09 Sep Gaia Opens Its Doors to Yogis of All Skills
Above: Yoga students practice with Martina Chavez, owner of Gaia Yoga, during a Hatha Yoga class at Gaia Yoga in Point Richmond, California on July 11, 2018.
The soft sounds of breathing filled the room as students practiced Hatha Yoga under dim lights on a Wednesday evening at Gaia Yoga in Point Richmond.
Along Washington Avenue, nestled amongst cafés and offices, Gaia offers a multitude of classes seven days a week, opening itself up to yogis with a variety of schedules and skill levels.
Since January, the studio’s owner, Martina Chavez, has been crafting what she sees a welcoming and supportive place for new and veteran yogis alike.
“Folks who’ve been practicing for decades are in a shared space with people who have never done yoga ever, and every instructor is able to offer something to both,” she said.
In fact, one of Chavez’s favorite aspects of teaching beginner yogis is the ability to share kindness and acceptance. Chavez believes that not enough people experience non-judgmental situations in their day-to-day lives.
Barbara De Silva had tried yoga once before in Brazil, but she didn’t enjoy the large, crowded group classes. Now, her favorite class is the candlelight class — which includes gentle movement and guided meditation — on Wednesday nights at Gaia. She was hooked after her second class.
“I’ve always known that yoga is something I should do, something good for me,” she said. “It makes me feel more connected to the universe and myself.”
De Silva says the hours she spends on digital devices often make her feel disconnected, but practicing yoga has helped her feel more at balance. It’s also helped her insomnia.
It’s these therapeutic aspects that brought Chavez into yoga — first as a student and later as a teacher.
Prior to owning Gaia Yoga, Chavez was a yogi herself. What started out as a fitness goal soon became a therapeutic practice that balanced out her competitive athletic lifestyle and work in the corporate world. Three years before owing Gaia, she went through a teacher-training program so she could teach her own yoga classes.

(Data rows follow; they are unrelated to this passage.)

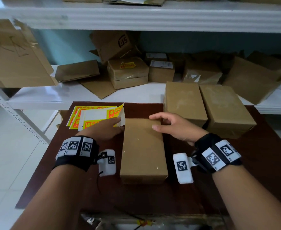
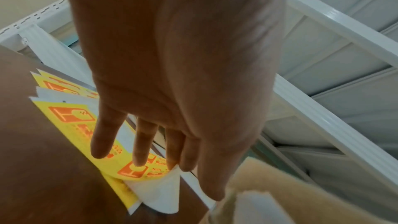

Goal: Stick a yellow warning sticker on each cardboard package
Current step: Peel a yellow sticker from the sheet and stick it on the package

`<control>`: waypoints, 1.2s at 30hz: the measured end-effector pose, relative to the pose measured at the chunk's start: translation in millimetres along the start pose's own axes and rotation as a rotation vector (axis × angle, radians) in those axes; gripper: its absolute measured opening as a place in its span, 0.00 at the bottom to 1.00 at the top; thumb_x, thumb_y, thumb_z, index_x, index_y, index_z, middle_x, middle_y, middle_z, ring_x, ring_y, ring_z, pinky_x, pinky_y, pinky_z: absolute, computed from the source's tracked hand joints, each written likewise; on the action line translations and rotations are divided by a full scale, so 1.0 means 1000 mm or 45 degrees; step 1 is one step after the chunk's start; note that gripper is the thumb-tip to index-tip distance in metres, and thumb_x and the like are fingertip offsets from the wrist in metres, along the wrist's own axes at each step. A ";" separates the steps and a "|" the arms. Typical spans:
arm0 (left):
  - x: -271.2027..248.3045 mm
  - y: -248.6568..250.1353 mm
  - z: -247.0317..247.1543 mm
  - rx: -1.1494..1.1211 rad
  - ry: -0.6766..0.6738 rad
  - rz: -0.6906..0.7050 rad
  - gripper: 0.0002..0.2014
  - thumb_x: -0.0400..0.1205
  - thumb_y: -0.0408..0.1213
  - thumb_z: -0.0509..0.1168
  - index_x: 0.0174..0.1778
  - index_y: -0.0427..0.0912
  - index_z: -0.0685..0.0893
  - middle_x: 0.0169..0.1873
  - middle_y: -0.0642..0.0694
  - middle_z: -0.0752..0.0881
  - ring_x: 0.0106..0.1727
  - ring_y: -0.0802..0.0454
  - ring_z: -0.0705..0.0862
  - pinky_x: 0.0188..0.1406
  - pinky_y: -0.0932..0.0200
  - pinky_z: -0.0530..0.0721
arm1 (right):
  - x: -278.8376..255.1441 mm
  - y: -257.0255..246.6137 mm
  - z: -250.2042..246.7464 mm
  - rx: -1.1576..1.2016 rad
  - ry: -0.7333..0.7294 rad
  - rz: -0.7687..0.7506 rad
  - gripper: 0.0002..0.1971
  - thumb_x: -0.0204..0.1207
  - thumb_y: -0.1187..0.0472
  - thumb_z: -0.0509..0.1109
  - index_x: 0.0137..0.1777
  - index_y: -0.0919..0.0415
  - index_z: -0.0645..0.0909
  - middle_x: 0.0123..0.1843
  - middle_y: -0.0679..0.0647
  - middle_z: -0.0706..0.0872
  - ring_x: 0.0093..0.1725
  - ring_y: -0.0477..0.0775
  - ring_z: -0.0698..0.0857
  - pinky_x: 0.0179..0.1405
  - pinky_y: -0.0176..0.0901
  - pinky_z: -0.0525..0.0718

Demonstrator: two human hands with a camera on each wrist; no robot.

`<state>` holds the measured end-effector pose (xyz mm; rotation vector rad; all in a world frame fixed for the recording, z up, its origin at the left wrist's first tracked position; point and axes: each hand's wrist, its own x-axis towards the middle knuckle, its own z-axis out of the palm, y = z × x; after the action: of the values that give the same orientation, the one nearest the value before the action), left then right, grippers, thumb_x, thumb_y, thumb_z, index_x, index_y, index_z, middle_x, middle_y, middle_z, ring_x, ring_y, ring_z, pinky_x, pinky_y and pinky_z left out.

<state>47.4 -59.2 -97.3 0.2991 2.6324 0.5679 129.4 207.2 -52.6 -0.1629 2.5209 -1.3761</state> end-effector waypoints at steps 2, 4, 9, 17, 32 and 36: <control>-0.007 0.009 -0.009 -0.037 0.088 0.049 0.31 0.88 0.52 0.60 0.87 0.51 0.62 0.86 0.47 0.63 0.86 0.46 0.61 0.81 0.50 0.60 | -0.001 -0.001 -0.002 0.053 -0.004 0.016 0.20 0.84 0.54 0.71 0.75 0.47 0.79 0.68 0.36 0.80 0.62 0.29 0.75 0.58 0.23 0.72; -0.018 0.019 -0.018 -0.079 0.141 0.116 0.29 0.89 0.49 0.59 0.86 0.50 0.63 0.85 0.47 0.65 0.85 0.45 0.64 0.75 0.54 0.64 | -0.001 -0.002 -0.004 0.112 0.019 0.021 0.19 0.84 0.54 0.70 0.74 0.47 0.80 0.69 0.40 0.82 0.69 0.35 0.78 0.67 0.31 0.75; -0.042 0.044 -0.034 -0.266 0.285 0.323 0.30 0.88 0.51 0.61 0.86 0.57 0.62 0.85 0.55 0.64 0.85 0.53 0.64 0.82 0.52 0.64 | -0.001 -0.006 -0.008 0.275 0.108 0.035 0.20 0.85 0.55 0.69 0.76 0.49 0.79 0.68 0.41 0.86 0.66 0.32 0.81 0.64 0.30 0.76; -0.071 0.102 -0.019 -0.326 -0.057 0.832 0.25 0.86 0.41 0.64 0.78 0.63 0.67 0.78 0.73 0.59 0.75 0.88 0.55 0.72 0.84 0.55 | -0.012 -0.010 -0.004 1.139 0.126 -0.031 0.24 0.78 0.45 0.68 0.68 0.59 0.80 0.60 0.57 0.88 0.57 0.56 0.88 0.64 0.52 0.87; -0.054 0.059 -0.043 -0.915 0.366 0.407 0.36 0.71 0.65 0.75 0.76 0.70 0.73 0.75 0.58 0.79 0.78 0.56 0.75 0.74 0.43 0.77 | -0.018 -0.018 -0.018 1.012 0.311 -0.026 0.09 0.87 0.66 0.64 0.64 0.59 0.82 0.59 0.58 0.92 0.54 0.56 0.92 0.38 0.45 0.93; -0.046 0.056 -0.045 -1.111 0.363 0.359 0.53 0.64 0.62 0.81 0.84 0.64 0.62 0.76 0.55 0.78 0.73 0.53 0.80 0.70 0.38 0.81 | -0.013 -0.019 -0.015 0.812 0.324 -0.054 0.08 0.87 0.66 0.65 0.59 0.56 0.82 0.55 0.53 0.92 0.52 0.53 0.92 0.37 0.43 0.91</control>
<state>74.7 -37.7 -19.3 0.3182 2.3079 1.8680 137.4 212.0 -26.5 0.0910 2.1198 -2.2521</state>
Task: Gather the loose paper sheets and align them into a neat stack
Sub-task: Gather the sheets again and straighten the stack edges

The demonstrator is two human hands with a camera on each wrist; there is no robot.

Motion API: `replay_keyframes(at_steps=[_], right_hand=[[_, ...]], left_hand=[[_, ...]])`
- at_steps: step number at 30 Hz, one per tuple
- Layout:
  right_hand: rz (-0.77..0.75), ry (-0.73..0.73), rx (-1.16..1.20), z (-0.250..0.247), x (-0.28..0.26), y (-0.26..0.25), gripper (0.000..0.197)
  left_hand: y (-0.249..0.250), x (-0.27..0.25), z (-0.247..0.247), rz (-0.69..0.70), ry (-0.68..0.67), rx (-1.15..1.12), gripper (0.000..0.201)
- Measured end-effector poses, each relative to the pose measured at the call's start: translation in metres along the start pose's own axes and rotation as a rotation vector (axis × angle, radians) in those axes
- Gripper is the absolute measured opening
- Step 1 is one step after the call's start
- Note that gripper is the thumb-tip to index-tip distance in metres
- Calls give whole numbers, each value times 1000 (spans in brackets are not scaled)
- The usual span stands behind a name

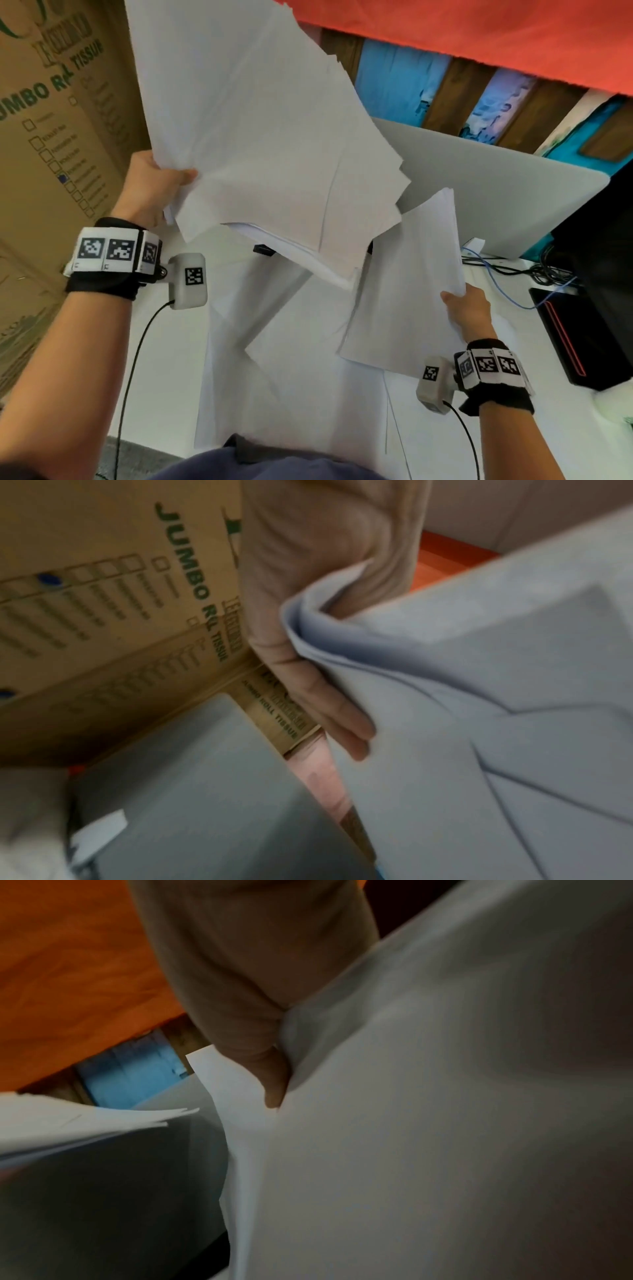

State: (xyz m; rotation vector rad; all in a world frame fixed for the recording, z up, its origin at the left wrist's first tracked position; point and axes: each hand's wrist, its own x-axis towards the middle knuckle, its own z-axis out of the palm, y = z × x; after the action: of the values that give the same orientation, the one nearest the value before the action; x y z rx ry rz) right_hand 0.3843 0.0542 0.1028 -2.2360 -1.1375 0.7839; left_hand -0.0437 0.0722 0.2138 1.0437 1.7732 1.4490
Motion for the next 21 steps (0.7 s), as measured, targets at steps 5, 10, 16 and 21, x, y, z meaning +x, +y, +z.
replay_keyframes(at_steps=[5, 10, 16, 21], right_hand=[[52, -83, 380, -11, -3, -6, 38], [31, -190, 576, -14, -11, -18, 19], [-7, -215, 586, -14, -12, -24, 19], [-2, -254, 646, -20, -22, -22, 23]], left_hand=[[-39, -28, 41, -94, -55, -127, 35], [-84, -59, 89, -282, -227, -196, 23], [-89, -68, 114, -421, -364, -329, 29], [-80, -68, 123, -397, -523, -391, 32]])
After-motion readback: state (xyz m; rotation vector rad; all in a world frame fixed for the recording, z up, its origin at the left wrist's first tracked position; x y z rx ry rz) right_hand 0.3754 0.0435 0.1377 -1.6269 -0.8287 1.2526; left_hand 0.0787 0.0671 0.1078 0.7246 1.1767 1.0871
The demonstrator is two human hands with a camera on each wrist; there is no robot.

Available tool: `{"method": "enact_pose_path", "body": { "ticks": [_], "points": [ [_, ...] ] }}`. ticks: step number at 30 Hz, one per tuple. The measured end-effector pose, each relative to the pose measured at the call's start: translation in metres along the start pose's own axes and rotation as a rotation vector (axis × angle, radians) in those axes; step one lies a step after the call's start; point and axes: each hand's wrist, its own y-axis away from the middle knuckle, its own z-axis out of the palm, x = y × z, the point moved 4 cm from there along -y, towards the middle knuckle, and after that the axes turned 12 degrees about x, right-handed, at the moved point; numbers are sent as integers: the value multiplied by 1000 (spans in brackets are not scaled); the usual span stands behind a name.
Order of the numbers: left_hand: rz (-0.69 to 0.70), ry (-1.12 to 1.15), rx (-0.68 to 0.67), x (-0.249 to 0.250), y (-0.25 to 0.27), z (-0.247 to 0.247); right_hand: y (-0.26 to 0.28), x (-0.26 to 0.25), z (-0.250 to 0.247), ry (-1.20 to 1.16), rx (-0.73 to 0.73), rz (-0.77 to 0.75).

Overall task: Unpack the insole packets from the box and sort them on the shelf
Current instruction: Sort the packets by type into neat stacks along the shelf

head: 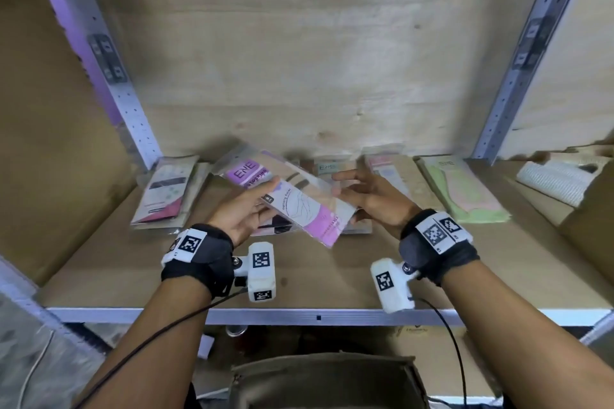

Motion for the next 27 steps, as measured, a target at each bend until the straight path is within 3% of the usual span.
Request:
{"method": "enact_pose_path", "body": {
  "ticks": [4,12,18,24,27],
  "points": [
    [37,13,12,-5,-4,1,0,-5,0,44,-87,23],
    [174,101,265,8,-22,-23,6,-2,-29,46,-59,15],
    [165,-80,332,4,-22,-34,10,3,-39,88,-64,68],
    [304,-332,415,12,-13,-30,9,8,-39,164,-27,74],
    [303,-399,445,14,-11,-34,7,7,-37,165,-23,45]
  ]
}}
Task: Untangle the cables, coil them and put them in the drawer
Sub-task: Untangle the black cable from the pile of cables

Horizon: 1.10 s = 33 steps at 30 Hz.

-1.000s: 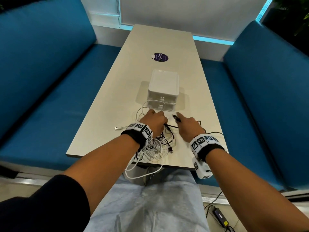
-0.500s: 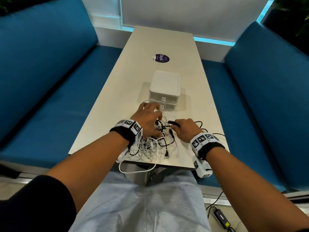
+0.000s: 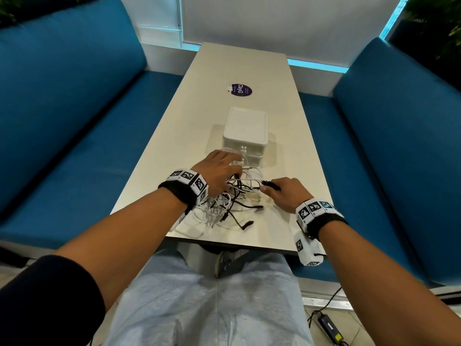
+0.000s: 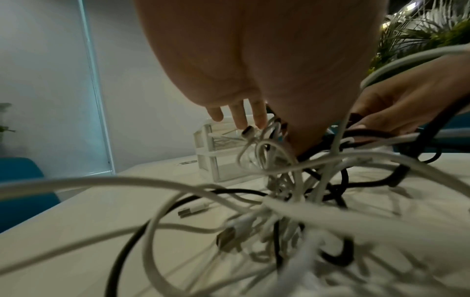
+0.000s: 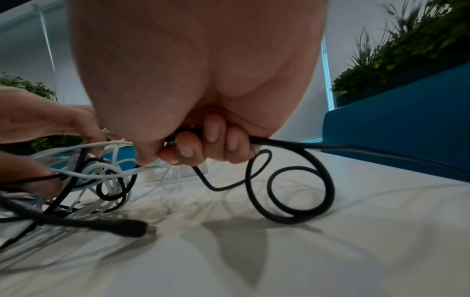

“I felt so much more free and light. I wanted to take that into teaching,” Chavez said.
Before its new life as Gaia Yoga, the studio was formerly Mindful Life Yoga, which moved to Point Richmond in May 2017. With the growth of its Mindful Life Project, its CEO and CFO decided to sell their studio. Since Chavez already taught at Mindful Life Yoga, it seemed like a perfect fit that she take over the studio.
Chavez may be new to owning a small business, but she’s diving in headfirst. By rebranding and renaming the studio, Chavez made the space her own, rather than a continuation of Mindful Life. Each decision had a close meaning to her.
Chavez’s legal first name is Gaia. While she doesn’t use it in her day-to-day life, her plan had been to possibly gift it to a daughter in the future.
“I think this is my daughter, you know? This is my baby right now.” Chavez said.
Since Gaia represents Mother Earth and Mother Goddess, Chavez sees it as an opportunity to bring in feminine energy and claim it as her own. As an avid lover of hiking and backpacking, the mountains have been a special place in her life, which is why she incorporated them into Gaia’s logo.
Chavez plans to continue cultivating relationships throughout Richmond. She says too often newcomers are concerned they aren’t flexible enough and don’t have the right lifestyle or body type.
“One very key aspect of yoga, or the education of yoga, is that it is not movement by itself,” Chavez said.
No matter the body type, experience level or mobility capacity, Chavez believes yoga can be for everyone. She says that while Asana yoga, the practice of movement, is one of the most common forms of yoga, there are at least eight other studies of yoga that range from breathing (Prana Yama), to moral disciplines and positive duties, (Yama and Niyama). The simple act of mindful breathing is a form of yoga suitable for nearly anyone.
As Gaia Yoga continues to grow, Chavez hopes to make it an access point to teach the community about physical and mental wellness. Chavez would rather share this important information rather than compete for clientele. To begin, Chavez has created a “partnership” page of sorts on her website with resources on essential oils, chiropractic work, and financial wellness for women, among other topics.
Chavez hopes to eventually open up a second location, as well as begin offering a teacher-training program. In the short term though, she plans to hold a grand re-opening in August once final renovations are complete. She hopes that it can be a celebration for those who have followed Gaia Yoga through its beginning months and an invitation to those interested in the practice of yoga.